Joe: Actually, no. Quite the opposite, you take your foot off the gas, as slower-rotating tires will grip faster than quickly spinning ones. If you stand on the gas, you're just going to spin them. I don't think this has much to do with the economy, though. [emphasis mine]
****
I don't know what I was thinking, joe; subtlety really isn't what you do well.
Economy Rescued!
God Bless courageous Republicans Arlen Spector, Olympia Snowe, and Susan Collins!
Me:In that situation, the best thing to do, obviously, is stand on the gas.

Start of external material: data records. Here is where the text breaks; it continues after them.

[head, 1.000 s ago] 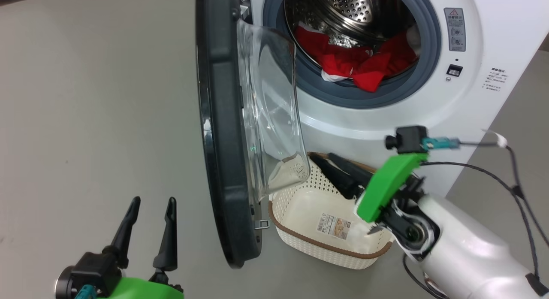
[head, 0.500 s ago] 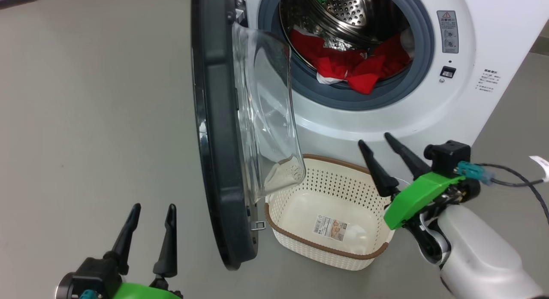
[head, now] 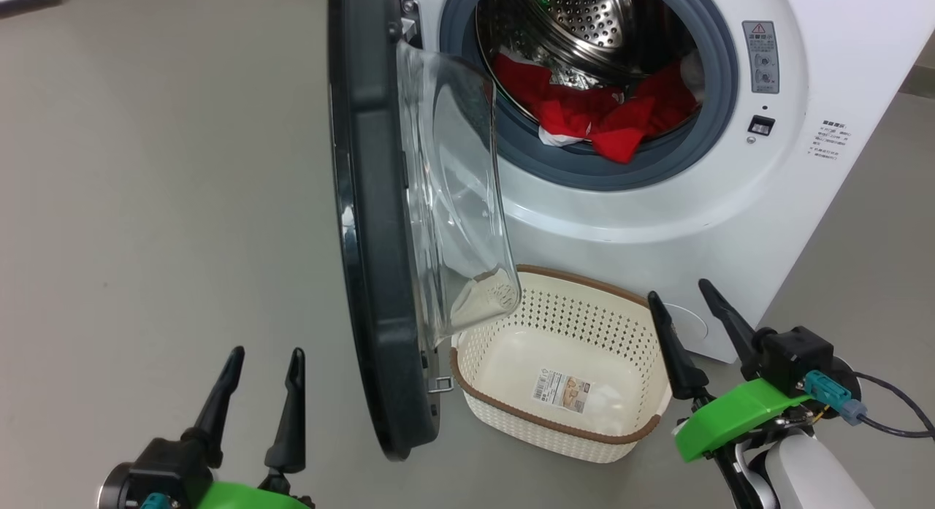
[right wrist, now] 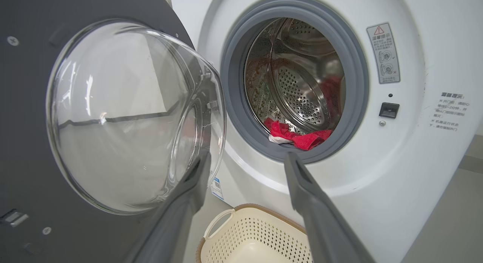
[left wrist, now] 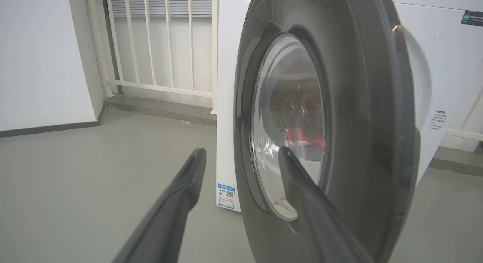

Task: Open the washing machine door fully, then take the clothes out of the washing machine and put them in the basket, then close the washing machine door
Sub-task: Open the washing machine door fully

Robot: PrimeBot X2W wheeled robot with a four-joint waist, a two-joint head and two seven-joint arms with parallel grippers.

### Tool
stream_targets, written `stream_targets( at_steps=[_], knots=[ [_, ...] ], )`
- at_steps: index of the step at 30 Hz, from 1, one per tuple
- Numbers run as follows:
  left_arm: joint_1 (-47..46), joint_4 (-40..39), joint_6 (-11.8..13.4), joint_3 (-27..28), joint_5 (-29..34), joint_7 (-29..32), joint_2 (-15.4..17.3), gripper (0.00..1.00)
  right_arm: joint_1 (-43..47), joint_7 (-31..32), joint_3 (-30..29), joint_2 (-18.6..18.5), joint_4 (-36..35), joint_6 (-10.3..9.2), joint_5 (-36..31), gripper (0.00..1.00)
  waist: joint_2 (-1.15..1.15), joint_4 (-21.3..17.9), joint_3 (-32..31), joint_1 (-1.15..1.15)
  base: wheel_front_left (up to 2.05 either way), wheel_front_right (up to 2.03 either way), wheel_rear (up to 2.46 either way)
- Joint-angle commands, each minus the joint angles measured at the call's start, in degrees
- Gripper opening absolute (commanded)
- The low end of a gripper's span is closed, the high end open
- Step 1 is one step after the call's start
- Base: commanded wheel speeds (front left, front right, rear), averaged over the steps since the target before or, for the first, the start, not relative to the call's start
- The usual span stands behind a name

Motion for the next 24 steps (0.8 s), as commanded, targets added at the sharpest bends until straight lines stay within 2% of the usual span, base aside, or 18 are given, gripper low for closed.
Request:
stream_targets(
  at_steps=[1, 21, 22, 23, 24],
  knots=[
    [-1.13, -1.35, 0.02, 1.74, 0.29, -0.28, 0.80, 1.00, -0.10, -0.52, 0.36, 0.27, -1.92, 0.44, -0.83, 1.00, 0.00, -0.05, -0.04, 0.00, 0.00, 0.00, 0.00],
    [-1.31, 1.32, 0.05, 1.86, -0.28, -0.28, 0.80, 1.00, 2.02, -0.52, 1.11, 0.36, -2.15, 0.44, 1.83, 1.00, 0.00, -0.25, -0.36, 0.00, 0.00, 0.00, 0.00],
    [-1.39, 1.58, 0.01, 1.82, -0.23, -0.28, 0.80, 0.49, 1.99, -0.52, 1.10, 0.36, -2.09, 0.44, 1.87, 1.00, 0.00, -0.28, -0.30, 0.00, 0.00, 0.00, 0.00],
    [-1.39, 1.58, 0.01, 1.82, -0.23, -0.28, 0.80, 0.49, 1.99, -0.52, 1.10, 0.36, -2.09, 0.44, 1.87, 1.00, 0.00, -0.28, -0.30, 0.00, 0.00, 0.00, 0.00],
    [-1.51, 1.71, 0.00, 1.77, -0.18, -0.28, 0.80, 0.24, 1.96, -0.52, 1.05, 0.36, -2.01, 0.44, 1.92, 1.00, 0.00, -0.30, -0.24, 0.00, 0.00, 0.00, 0.00]
  ],
)
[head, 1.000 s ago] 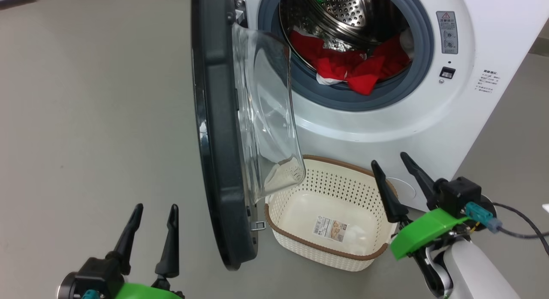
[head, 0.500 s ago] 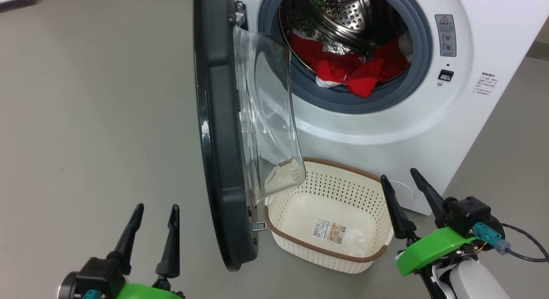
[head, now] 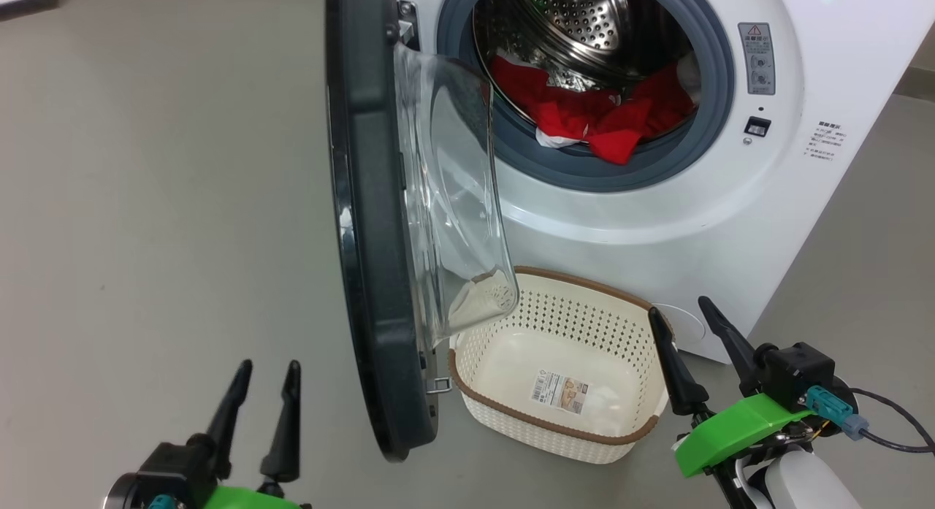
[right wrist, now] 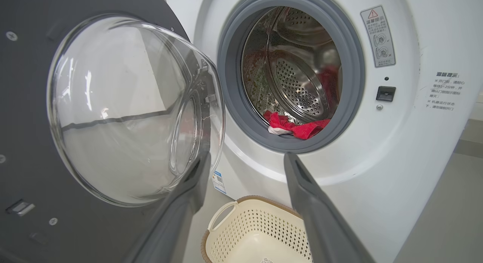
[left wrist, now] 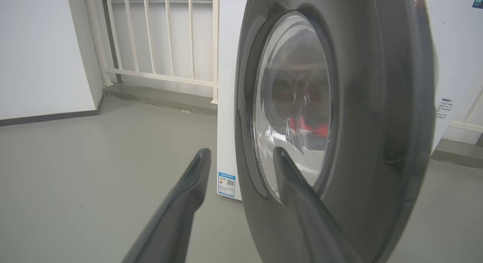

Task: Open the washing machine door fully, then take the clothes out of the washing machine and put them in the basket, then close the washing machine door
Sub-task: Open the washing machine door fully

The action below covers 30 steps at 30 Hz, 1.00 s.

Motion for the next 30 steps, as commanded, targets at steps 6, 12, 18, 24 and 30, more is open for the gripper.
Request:
stream_targets(
  at_steps=[6, 12, 18, 24, 30],
  knots=[
    [-2.88, -1.83, 0.49, 1.69, -0.04, -0.28, 0.77, 0.00, -0.95, -0.37, 1.32, 0.21, -0.91, 0.44, 0.47, 1.00, 0.00, -0.03, 0.16, 0.00, 0.00, 0.00, 0.00],
    [-5.60, -7.16, 2.10, 1.57, -1.03, -0.28, 0.77, 0.00, -1.05, -0.37, 1.42, 0.21, -0.52, 0.44, 0.78, 1.00, 0.00, -0.13, -0.04, 0.00, 0.00, 0.00, 0.00],
    [-9.04, -19.36, 4.01, -0.29, -2.03, -0.28, 0.77, 0.00, -1.26, -0.37, 1.65, 0.21, -0.23, 0.44, 0.94, 1.00, 0.00, -0.52, 0.01, 0.00, 0.00, 0.00, 0.00],
    [-10.33, -26.23, 4.03, -6.31, -2.67, -0.28, 0.77, 0.00, -1.51, -0.37, 2.00, 0.21, 0.04, 0.44, 1.14, 1.00, 0.00, -1.28, 0.25, 0.00, 0.00, 0.00, 0.00],
    [-9.33, -24.89, 2.74, -13.85, -5.43, 2.97, 0.77, 0.00, -1.82, -0.37, 1.79, 0.21, 0.05, 0.44, 1.29, 1.00, 0.00, -2.30, 0.58, 0.00, 0.00, 0.00, 0.00]
  ],
)
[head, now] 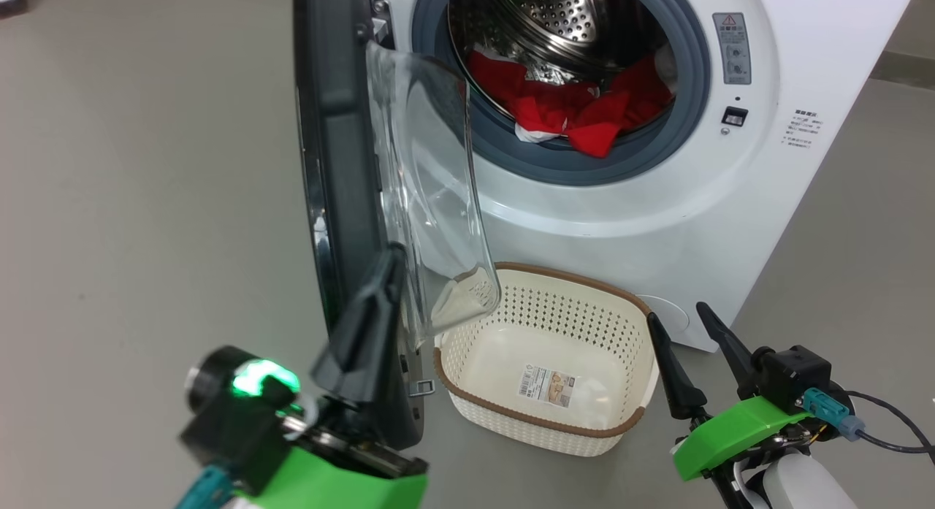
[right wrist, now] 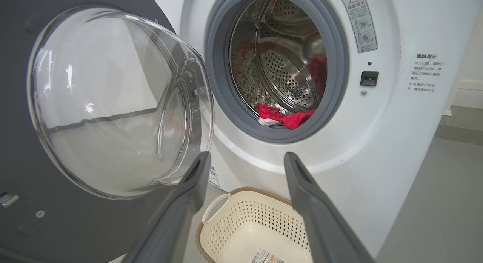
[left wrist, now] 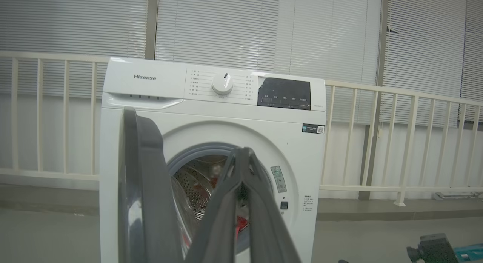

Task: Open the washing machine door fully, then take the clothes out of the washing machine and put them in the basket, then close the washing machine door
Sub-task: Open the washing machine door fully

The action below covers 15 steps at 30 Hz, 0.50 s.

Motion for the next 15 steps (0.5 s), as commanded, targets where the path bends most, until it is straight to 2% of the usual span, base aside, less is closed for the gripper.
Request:
stream_targets(
  at_steps=[1, 7, 15],
  knots=[
    [-1.11, 0.03, -0.50, -0.30, -1.32, 1.73, 0.58, 0.00, -1.84, -0.37, 1.32, 0.19, -1.23, 0.44, 0.68, 1.00, 0.00, -0.44, 0.28, 0.00, 0.00, 0.00, 0.00],
    [0.15, 6.55, -0.33, -4.36, -3.84, 5.08, 0.58, 0.00, -2.20, -0.37, 1.38, 0.19, -1.30, 0.44, 0.67, 1.00, 0.00, -1.14, 0.81, 0.00, 0.00, 0.00, 0.00],
    [0.00, 12.04, 2.76, -4.07, -3.23, 7.71, 0.59, 0.00, -2.20, -0.37, 1.39, 0.19, -1.19, 0.44, 0.76, 1.00, 0.00, -1.43, 1.06, 0.00, 0.00, 0.00, 0.00]
  ],
)
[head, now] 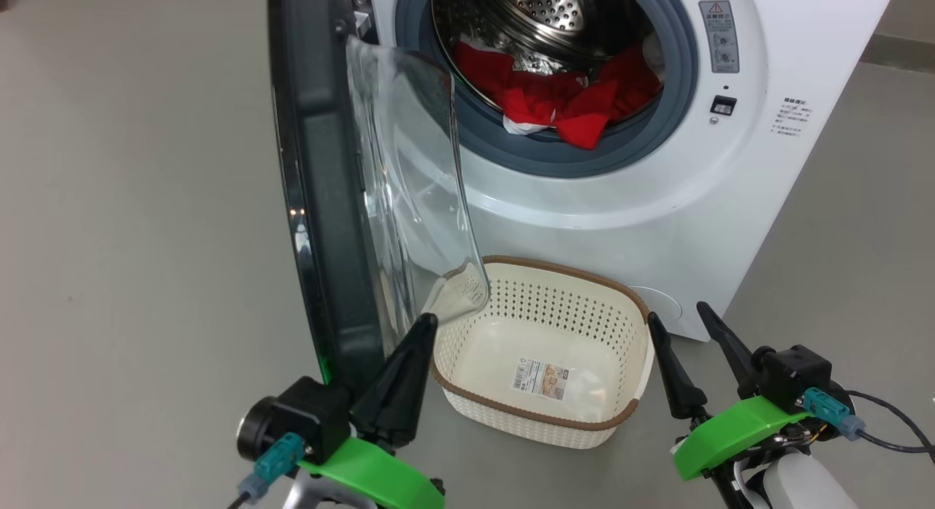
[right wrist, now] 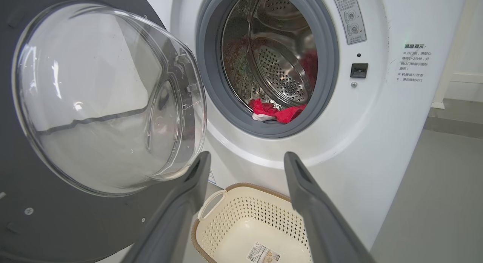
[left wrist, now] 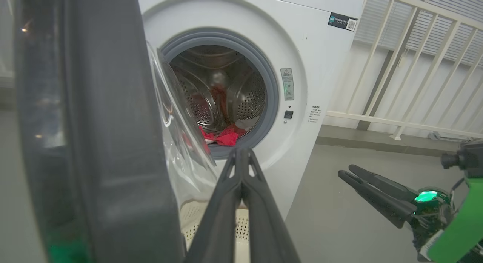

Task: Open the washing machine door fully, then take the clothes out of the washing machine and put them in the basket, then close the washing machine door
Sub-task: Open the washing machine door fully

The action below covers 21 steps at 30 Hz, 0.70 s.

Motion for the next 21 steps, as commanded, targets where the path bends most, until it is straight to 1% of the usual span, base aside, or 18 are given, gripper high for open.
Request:
stream_targets(
  at_steps=[1, 14, 21],
  knots=[
    [-0.76, -0.99, 0.71, 2.29, 0.32, 0.06, 0.42, 0.00, -2.11, -0.37, 1.42, 0.19, -1.19, 0.44, 0.75, 1.00, 0.00, 0.04, -0.01, 0.00, 0.00, 0.00, 0.00],
    [0.31, 1.94, 4.76, 5.50, 0.71, 1.69, 3.00, 0.00, -1.45, -0.37, 0.83, 0.19, -0.41, 0.44, 0.69, 1.00, 0.00, 1.75, -0.04, 0.00, 0.00, 0.00, 0.00],
    [0.88, 2.68, 6.73, 8.57, -0.15, 1.58, 4.65, 0.00, -1.34, -0.37, 1.15, 0.19, -0.06, 0.44, 0.25, 1.00, 0.00, 2.80, 0.07, 0.00, 0.00, 0.00, 0.00]
  ],
)
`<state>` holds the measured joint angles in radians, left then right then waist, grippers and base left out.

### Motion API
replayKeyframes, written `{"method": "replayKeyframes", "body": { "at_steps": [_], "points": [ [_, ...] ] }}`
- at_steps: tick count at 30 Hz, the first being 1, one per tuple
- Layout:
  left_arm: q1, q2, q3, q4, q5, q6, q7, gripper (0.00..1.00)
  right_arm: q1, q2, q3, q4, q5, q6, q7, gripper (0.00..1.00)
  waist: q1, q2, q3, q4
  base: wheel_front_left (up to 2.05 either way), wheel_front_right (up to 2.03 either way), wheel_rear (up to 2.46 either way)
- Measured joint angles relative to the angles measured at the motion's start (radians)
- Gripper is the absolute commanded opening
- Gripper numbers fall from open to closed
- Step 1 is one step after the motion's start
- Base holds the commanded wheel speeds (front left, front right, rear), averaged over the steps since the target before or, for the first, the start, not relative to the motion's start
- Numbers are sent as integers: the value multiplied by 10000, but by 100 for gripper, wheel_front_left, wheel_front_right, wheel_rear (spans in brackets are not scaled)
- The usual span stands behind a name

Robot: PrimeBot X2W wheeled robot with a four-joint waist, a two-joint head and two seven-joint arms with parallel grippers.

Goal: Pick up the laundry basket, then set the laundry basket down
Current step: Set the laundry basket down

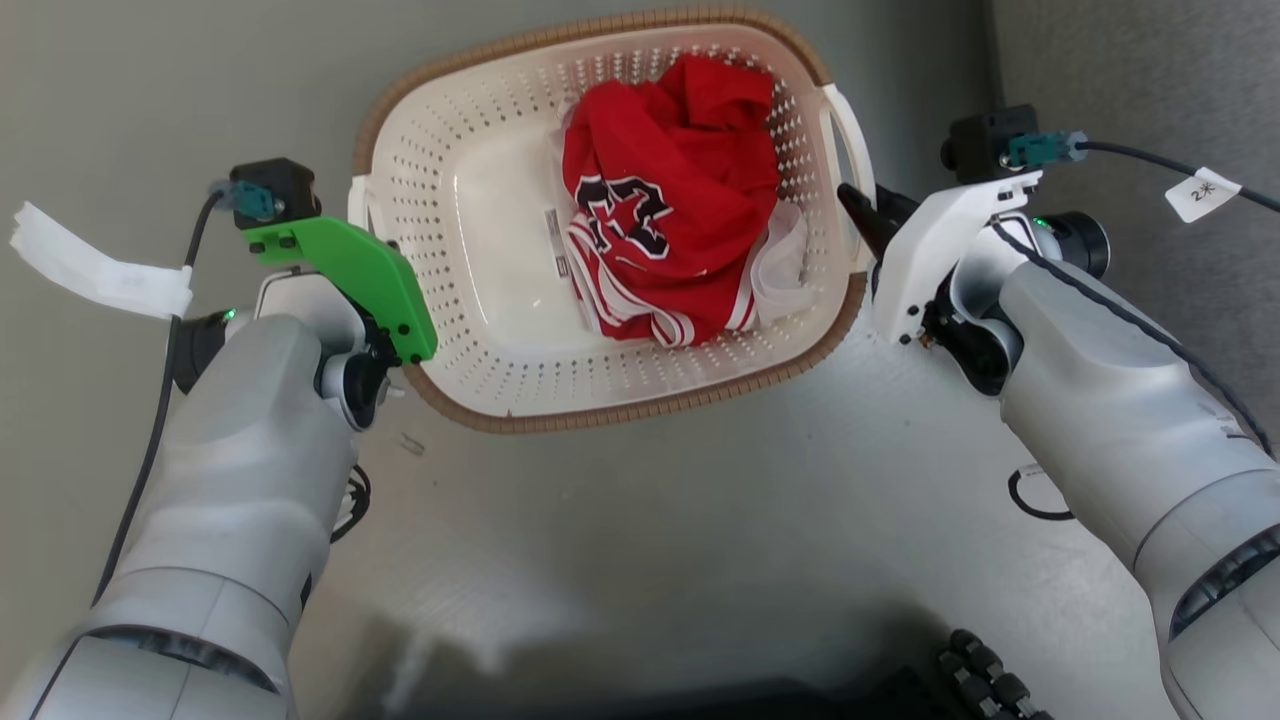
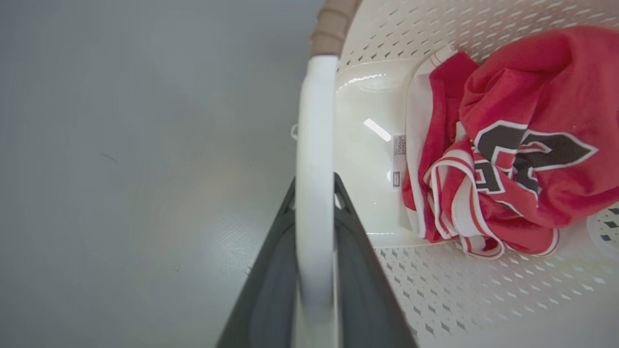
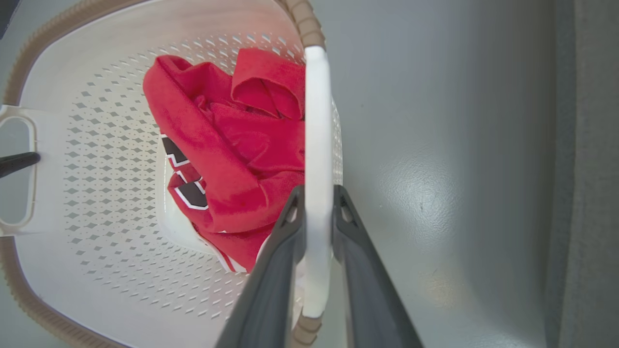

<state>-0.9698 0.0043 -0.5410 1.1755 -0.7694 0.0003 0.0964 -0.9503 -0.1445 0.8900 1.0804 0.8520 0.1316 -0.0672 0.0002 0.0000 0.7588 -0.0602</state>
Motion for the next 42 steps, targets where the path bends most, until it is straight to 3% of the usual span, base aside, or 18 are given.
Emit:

Joe: Actually, no. Quite the opposite, you take your foot off the gas, as slower-rotating tires will grip faster than quickly spinning ones. If you stand on the gas, you're just going to spin them. I don't think this has much to do with the economy, though. [emphasis mine]
****
I don't know what I was thinking, joe; subtlety really isn't what you do well.
Wow.
Read a book fer chissakes.
That's advice you would do well to follow, Joe. Start with Bastiat's The Law so that you can learn why you're morally bankrupt, and then try Murray Rothbard's America's Great Depression so that you can learn why you're wrong on a practical level. If you'd like to go as deep as understanding why you still believe what politicians tell you, try Extraordinary Popular Delusions and the Madness of Crowds.
This will of course present you with the choice between holding on to your socialist leanings or acknowledging the way the world actually is, so it's quite understandable if you avoid doing so.
-jcr
JCR:
Well said, but the masses are content in their delusions.
No nation has ever inflated itself out of debt.
Look at the Weimar Republic or Zimbabwe.